Start of Block

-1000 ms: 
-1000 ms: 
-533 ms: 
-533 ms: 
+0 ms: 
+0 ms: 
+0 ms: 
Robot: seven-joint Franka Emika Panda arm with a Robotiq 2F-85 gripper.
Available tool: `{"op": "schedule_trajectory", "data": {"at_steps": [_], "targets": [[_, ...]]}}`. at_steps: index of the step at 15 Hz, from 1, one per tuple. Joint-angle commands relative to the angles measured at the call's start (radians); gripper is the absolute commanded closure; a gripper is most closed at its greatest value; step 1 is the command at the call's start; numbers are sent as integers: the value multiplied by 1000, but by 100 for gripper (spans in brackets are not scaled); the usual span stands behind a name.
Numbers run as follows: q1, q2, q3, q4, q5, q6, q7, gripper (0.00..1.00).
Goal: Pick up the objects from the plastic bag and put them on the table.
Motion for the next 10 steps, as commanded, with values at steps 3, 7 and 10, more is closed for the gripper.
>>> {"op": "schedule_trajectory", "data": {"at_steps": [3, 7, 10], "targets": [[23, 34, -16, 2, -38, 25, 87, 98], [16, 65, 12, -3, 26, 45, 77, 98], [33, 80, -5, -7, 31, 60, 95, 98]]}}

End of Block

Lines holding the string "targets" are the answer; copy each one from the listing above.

**Solved problem**
Available tool: `{"op": "schedule_trajectory", "data": {"at_steps": [_], "targets": [[_, ...]]}}`. at_steps: index of the step at 15 Hz, from 1, one per tuple. Joint-angle commands relative to the angles measured at the call's start (radians); gripper is the absolute commanded closure; a gripper is most closed at its greatest value; step 1 is the command at the call's start; numbers are sent as integers: the value multiplied by 1000, but by 100 for gripper (spans in brackets are not scaled); the usual span stands behind a name.
>>> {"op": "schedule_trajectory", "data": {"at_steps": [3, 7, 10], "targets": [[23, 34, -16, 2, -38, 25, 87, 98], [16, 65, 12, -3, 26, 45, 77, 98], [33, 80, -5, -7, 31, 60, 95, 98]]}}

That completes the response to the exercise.